The Nazi leadership described their government as a ‘national uprising’ and this described both the legal manner of Hitler’s appointment as Chancellor and the revolutionary seizure of control of Germany by ordinary Nazis that followed. This feature of Nazi rule is important to understand. Ordinary party members and their allies actively participated in this transformation and the conservative elites who had brought Hitler to power soon found that they had unleashed a flood of activity, which they were quite incapable of stopping. And, once the flood had started, many non-Nazis also decided it was safest to actively cooperate in this Nazi takeover.
As February 1933 progressed, attacks on the Communist Party were extended to the Social Democrats too. Their meetings were broken up and people assaulted and killed. With the police and the army now firmly working against them it was almost impossible for these groups to defend themselves. If they had fought back they would have been bloodily crushed and, even faced with defeat, the Communist Party and the Social Democrats would not work together to defend democracy.
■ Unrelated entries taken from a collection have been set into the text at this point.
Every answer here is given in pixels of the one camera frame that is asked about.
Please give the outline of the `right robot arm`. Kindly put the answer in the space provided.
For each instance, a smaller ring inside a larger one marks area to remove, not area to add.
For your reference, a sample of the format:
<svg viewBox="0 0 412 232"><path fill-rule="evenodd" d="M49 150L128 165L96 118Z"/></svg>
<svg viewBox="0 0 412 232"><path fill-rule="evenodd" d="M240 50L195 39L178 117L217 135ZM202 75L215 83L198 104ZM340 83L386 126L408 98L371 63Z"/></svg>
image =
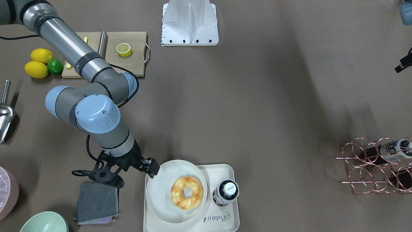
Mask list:
<svg viewBox="0 0 412 232"><path fill-rule="evenodd" d="M122 119L119 107L139 88L129 72L118 73L58 15L45 0L2 0L1 24L20 24L47 41L84 78L82 88L57 86L46 95L45 106L56 118L94 138L102 152L93 170L73 171L99 183L121 181L121 170L133 167L151 178L158 174L154 158L145 159Z"/></svg>

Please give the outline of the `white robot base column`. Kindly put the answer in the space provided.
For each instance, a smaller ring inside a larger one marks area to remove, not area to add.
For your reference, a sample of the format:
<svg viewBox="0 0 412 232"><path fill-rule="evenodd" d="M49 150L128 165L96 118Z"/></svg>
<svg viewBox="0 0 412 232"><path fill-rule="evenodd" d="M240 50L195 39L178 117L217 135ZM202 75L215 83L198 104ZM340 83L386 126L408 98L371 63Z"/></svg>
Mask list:
<svg viewBox="0 0 412 232"><path fill-rule="evenodd" d="M209 0L170 0L162 7L162 46L219 44L216 6Z"/></svg>

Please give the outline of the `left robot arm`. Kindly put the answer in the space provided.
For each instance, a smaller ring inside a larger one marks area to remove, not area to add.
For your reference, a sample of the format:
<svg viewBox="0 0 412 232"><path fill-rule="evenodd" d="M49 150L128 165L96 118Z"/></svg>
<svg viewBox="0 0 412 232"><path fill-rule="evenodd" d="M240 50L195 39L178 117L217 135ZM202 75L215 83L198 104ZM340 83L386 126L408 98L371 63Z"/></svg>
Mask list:
<svg viewBox="0 0 412 232"><path fill-rule="evenodd" d="M411 0L402 0L399 7L400 17L403 25L412 25L412 3ZM402 72L412 65L412 48L409 49L407 55L400 59L400 64L394 68L397 73Z"/></svg>

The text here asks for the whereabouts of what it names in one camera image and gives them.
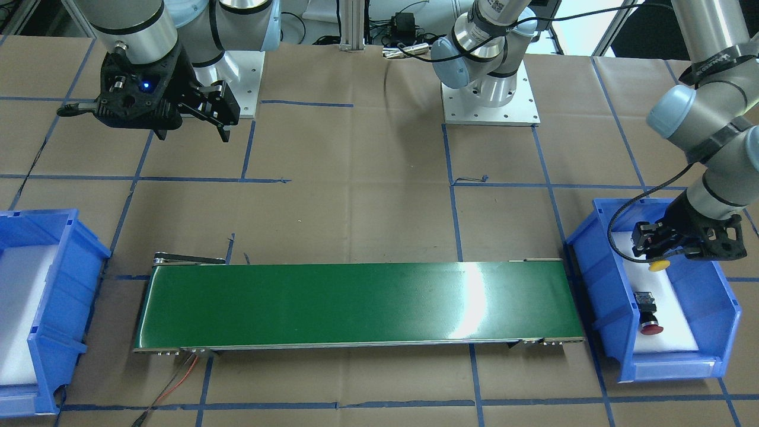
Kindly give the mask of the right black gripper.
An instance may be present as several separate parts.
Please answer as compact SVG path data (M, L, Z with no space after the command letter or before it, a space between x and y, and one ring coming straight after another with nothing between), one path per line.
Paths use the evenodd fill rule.
M181 43L149 64L128 59L126 43L116 43L100 71L100 95L93 116L116 129L176 130L182 115L209 122L223 143L240 121L240 105L227 81L200 86Z

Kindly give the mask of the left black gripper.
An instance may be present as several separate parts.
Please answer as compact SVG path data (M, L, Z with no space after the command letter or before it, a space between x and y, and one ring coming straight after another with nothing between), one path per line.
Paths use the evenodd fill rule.
M659 222L640 221L632 230L634 257L655 259L683 249L687 259L738 260L747 256L742 217L712 219L697 211L686 193L667 207Z

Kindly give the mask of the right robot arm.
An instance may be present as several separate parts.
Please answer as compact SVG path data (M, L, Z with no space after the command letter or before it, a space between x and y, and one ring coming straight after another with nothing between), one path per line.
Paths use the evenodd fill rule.
M92 114L112 129L151 130L160 140L186 116L211 124L223 142L247 95L233 52L281 43L279 1L76 1L106 48L100 92L69 103L62 118Z

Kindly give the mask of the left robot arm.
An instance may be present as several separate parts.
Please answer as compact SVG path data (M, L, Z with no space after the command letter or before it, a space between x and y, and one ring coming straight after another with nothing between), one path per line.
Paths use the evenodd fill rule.
M757 125L745 114L757 105L757 36L750 36L737 1L673 1L691 65L651 109L648 126L677 146L686 170L705 171L655 222L637 222L632 254L622 252L607 227L611 249L622 259L655 264L675 255L736 260L747 254L739 213L757 201ZM428 62L445 86L512 81L540 18L527 1L476 1L445 36L434 41Z

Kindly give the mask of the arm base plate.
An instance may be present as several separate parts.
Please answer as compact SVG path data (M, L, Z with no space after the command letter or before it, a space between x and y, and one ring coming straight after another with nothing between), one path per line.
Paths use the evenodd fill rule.
M464 88L440 87L448 125L524 127L541 122L524 62L507 78L486 75Z
M240 105L240 117L255 119L265 56L265 52L226 51L215 63L193 70L203 86L211 86L217 80L226 81Z

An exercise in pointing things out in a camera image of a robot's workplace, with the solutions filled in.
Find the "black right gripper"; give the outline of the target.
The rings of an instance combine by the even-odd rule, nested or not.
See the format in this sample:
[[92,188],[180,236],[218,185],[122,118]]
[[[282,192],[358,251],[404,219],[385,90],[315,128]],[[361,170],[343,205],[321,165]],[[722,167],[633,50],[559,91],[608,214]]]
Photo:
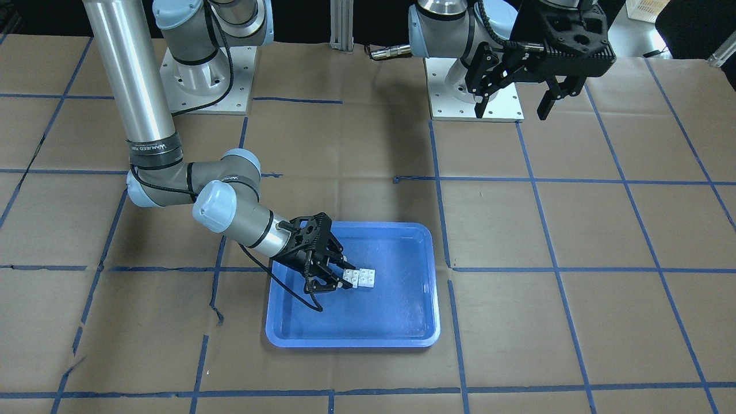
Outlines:
[[289,238],[273,261],[305,277],[305,294],[353,288],[352,282],[344,280],[342,275],[329,267],[334,265],[343,270],[357,270],[344,256],[342,244],[331,231],[332,223],[326,213],[277,223],[277,228],[287,231]]

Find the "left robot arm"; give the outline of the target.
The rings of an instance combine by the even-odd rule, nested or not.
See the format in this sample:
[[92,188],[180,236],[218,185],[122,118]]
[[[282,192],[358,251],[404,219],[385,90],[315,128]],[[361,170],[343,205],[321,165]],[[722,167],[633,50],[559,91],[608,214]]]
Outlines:
[[434,120],[522,121],[518,83],[546,84],[536,110],[546,120],[615,63],[608,33],[597,1],[418,1],[408,11]]

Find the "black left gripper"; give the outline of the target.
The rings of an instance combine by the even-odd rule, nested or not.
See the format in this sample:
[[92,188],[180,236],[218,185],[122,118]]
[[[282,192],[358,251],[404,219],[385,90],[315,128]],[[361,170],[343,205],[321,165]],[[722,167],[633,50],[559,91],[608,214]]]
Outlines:
[[[467,64],[466,86],[474,97],[475,116],[480,120],[493,96],[509,84],[504,71],[518,72],[523,79],[545,79],[545,91],[537,117],[549,117],[555,102],[578,96],[586,78],[599,78],[617,57],[609,40],[609,22],[598,1],[515,1],[518,14],[511,40],[538,45],[537,49],[513,51],[482,41]],[[577,76],[562,82],[552,76]]]
It was with the aim of crushing opposition that Hitler persuaded President Hindenburg to call another Reichstag election. Before it took place, the Nazi leadership set in motion three important developments. First, on 3 February, Hitler met the leaders of the German military. He promised them money to rearm Germany, the reintroduction of conscription, the end of the Treaty of Versailles and their independence from politics. Furthermore, he enticed them with the future prospect of invading Eastern Europe and ‘Germanizing’ it by expelling millions of the native Slav inhabitants. He also promised that the government would deal with the ‘threat’ of the communists. Second, on 20 February, he met the leaders of German industry. He promised them he would bring about the end of the communist threat and would ensure the security of German capitalism. In return, they promised 3 million marks to help pay for the Nazis’ election campaign. After Hitler had left the meeting, Göring promised those present that the forthcoming election would be the last, not just for four years but probably for the next hundred years. There is no record of anyone present being shocked at this statement. Finally, on 17 February, Göring, in his capacity as head of the police, urged the police to cooperate with the SA and to use whatever force was considered necessary against communists. Chillingly, he promised: ‘Police officers, who in the execution of their duty, use their firearms, will be supported by me without regard to the effect of their shots.’
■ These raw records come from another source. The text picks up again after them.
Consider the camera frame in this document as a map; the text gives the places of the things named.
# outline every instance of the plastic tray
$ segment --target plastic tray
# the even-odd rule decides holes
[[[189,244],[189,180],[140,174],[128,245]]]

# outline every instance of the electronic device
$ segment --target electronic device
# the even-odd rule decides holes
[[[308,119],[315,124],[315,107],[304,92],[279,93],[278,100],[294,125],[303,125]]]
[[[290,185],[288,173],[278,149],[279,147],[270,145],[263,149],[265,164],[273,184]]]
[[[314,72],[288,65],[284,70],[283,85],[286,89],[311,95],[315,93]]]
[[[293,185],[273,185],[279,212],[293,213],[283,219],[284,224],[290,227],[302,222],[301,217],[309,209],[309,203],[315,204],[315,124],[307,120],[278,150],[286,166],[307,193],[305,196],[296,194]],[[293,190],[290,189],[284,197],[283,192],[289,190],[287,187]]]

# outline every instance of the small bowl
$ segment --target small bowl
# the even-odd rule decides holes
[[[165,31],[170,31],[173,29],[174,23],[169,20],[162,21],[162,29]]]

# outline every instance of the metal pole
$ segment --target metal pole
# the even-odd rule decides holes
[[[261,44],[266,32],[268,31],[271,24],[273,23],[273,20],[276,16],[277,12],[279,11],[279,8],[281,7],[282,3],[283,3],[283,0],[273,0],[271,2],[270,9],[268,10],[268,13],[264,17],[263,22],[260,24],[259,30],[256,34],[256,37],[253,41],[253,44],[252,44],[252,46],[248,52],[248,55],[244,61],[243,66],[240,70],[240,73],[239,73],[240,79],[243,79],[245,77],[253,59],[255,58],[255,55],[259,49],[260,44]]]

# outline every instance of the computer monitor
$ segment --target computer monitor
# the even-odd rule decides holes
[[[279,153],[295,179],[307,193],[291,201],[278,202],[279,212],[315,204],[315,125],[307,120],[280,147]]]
Göring went even further on 22 February, when 50,000 SA, SS and Steel Helmets (First World War veterans) were actually brought into the police as auxiliary support units, to break into the offices of the Communist Party and trade unions. Despite the Nazis’ reputation for street violence this fusion was relatively easy to establish because Nazi violence had traditionally been directed at communists and then Jews and Polish workers; it had rarely been directed against the police.13 The police were being turned into a branch of the Nazi organization, but such political use of the police did not start with the Nazis. In 1932, von Papen had begun to sack senior police officers who were politically unacceptable to him, indicating the way politics was going even before Hitler became Chancellor. Nevertheless, the Nazis radically accelerated the trend.
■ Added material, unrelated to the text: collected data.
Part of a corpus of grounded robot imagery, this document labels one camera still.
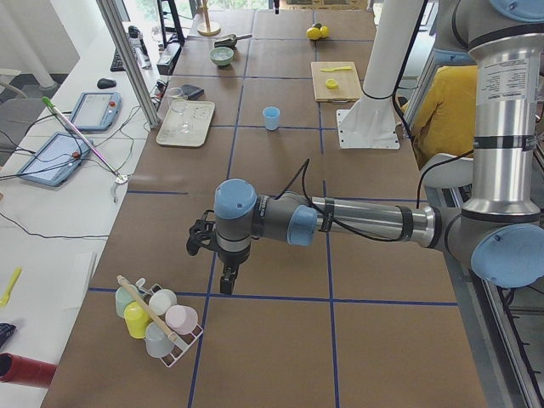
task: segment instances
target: green bowl
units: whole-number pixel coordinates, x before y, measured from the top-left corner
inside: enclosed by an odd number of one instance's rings
[[[235,52],[228,47],[216,47],[210,51],[210,60],[217,66],[227,66],[235,57]]]

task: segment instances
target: red cylinder
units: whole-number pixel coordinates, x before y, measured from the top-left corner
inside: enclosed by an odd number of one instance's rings
[[[27,359],[16,354],[0,354],[0,382],[48,388],[57,365]]]

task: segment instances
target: white tray
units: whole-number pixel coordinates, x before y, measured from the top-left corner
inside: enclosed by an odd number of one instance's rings
[[[215,104],[207,101],[187,101],[189,107],[180,115],[168,110],[161,130],[156,135],[156,142],[163,146],[200,147],[204,145],[207,130],[210,128]],[[187,133],[179,131],[179,125],[188,121],[192,127]]]

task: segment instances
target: blue joint cap
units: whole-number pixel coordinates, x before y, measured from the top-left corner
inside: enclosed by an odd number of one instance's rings
[[[446,65],[446,66],[466,66],[466,65],[476,65],[473,57],[468,53],[463,51],[449,51],[447,49],[438,49],[434,50],[434,62],[437,65]]]
[[[215,190],[213,211],[222,219],[237,219],[248,214],[255,207],[257,193],[246,180],[232,178]]]
[[[532,224],[500,228],[476,246],[470,264],[494,285],[530,285],[544,275],[544,229]]]
[[[307,247],[314,240],[317,212],[310,207],[297,207],[287,227],[287,243]]]
[[[524,23],[544,23],[542,0],[490,0],[496,11]]]

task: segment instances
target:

On 23 February, the police launched a massive raid on the Communist Party’s headquarters in Berlin and claimed to have found evidence of plans for a revolutionary uprising. It was almost certainly faked. While the communists seem to have made plans for a long period of illegal, or semi-legal, activity under government persecution and had probably hidden a large number of weapons, they do not seem to have been planning a revolt. Under orders from Moscow, their official stance was that the Nazis were the last expression of capitalism in crisis and would soon collapse – to be followed by the victory of communism in Germany.
Then, on 27 February, the Reichstag building was set on fire.14 The police arrested a Dutch ex-communist, Marinus van der Lubbe. Immediately, the Nazi leaders claimed that this was the start of a communist uprising. The argument still rages as to whether this event was a total Nazi set-up or whether they simply made maximum use of a fortuitous act by this mentally unstable Dutchman.
On one hand, fires seem to have been started all over the building, suggesting that it was the work of several people. The communist leadership were taken completely unawares by the event, despite the fact that the Nazis held them responsible for the crime. In fact, the communist leader in the Reichstag surrendered himself to prove that no revolution was being planned. The lack of danger posed by the communists is revealed in the fact that the Communist Party was not banned until some time after its so-called ‘revolution’ had been crushed. All of this suggests that it was a Nazi set-up.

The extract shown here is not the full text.